Note 2: For TJ ≥ 100˚C, the Emitter pin voltage should not be driven more than 0.6V below ground (see Application Information).
Note 3: At elevated temperatures, devices must be derated based on package thermal resistance. The device in the TO-99 package must be derated at 150˚C/W,
junction to ambient, or 45˚C/W, junction to case. The device in the 8-pin DIP must be derated at 95˚C/W, junction to ambient. The device in the surface-mount package
must be derated at 150˚C/W, junction-to-ambient.
Note 4: Human body model, 1.5 kΩ in series with 100 pF.
Note 5: Typical values are for TJ = 25˚C and represent the most likely parametric norm.
Note 6: All limits guaranteed and 100% production tested at room temperature (standard type face) and at temperature extremes (bold type face). All limits are used
to calculate Average Outgoing Quality Level (AOQL).
Note 7: All limits guaranteed at room temperature (standard type face) and at temperature extremes (bold type face). Room temperature limits are 100% production
tested. Limits at temperature extremes are guaranteed via correlation using standard Statistical Quality Control (SQC) methods. All limits are used to calculate AOQL.
Note 8: Input terminals are protected from accidental shorts to ground but if external voltages higher than the reference voltage are applied, excessive current will
flow and should be limited to less than 5 mA.

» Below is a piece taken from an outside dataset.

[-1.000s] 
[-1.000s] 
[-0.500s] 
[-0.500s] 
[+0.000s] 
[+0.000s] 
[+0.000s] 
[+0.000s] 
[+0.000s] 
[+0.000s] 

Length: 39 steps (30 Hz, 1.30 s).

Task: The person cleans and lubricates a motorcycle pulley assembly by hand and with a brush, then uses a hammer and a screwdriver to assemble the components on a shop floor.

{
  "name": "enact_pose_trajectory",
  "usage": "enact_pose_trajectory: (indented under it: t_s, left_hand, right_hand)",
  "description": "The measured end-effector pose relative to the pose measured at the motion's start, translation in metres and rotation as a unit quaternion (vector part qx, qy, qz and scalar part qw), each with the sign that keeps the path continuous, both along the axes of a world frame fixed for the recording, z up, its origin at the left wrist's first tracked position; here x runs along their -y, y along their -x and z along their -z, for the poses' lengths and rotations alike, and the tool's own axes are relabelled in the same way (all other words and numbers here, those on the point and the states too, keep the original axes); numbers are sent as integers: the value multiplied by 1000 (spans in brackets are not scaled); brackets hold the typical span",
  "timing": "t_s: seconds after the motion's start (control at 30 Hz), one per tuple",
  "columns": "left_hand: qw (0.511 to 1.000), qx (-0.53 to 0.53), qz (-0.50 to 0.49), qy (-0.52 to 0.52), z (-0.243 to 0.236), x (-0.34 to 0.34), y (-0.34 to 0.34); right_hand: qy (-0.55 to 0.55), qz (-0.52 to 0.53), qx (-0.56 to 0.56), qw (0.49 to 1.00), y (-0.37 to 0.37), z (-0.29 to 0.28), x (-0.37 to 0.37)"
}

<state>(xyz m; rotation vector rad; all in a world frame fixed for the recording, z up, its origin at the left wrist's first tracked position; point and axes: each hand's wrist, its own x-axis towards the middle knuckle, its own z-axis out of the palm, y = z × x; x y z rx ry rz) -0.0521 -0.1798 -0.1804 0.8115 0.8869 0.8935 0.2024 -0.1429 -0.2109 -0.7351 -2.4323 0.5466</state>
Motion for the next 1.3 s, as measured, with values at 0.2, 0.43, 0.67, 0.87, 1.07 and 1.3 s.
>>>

Note 9: I1 and I2 are the external sink currents at the inputs (refer to Test Circuit).
Note 10: Connection of a 10 kΩ resistor from pin 1 to pin 4 will drive the duty cycle to its maximum, typically 90%. Applying the minimum Current Limit Sense Voltage
to pin 7 will not reduce the duty cycle to less than 50%. Applying the maximum Current Limit Sense Voltage to pin 7 is certain to reduce the duty cycle below 50%.
Increasing this voltage by 15 mV may be required to reduce the duty cycle to 0%, when the Collector output swing is 40V or greater (see Ground-Referred Current
Limit Sense Voltage typical curve).
Note 11: A military RETS specification is available on request. At the time of printing, the LM1578A RETS spec complied with the boldface limits in this column. The
LM1578AH may also be procured as a Standard Military Drawing.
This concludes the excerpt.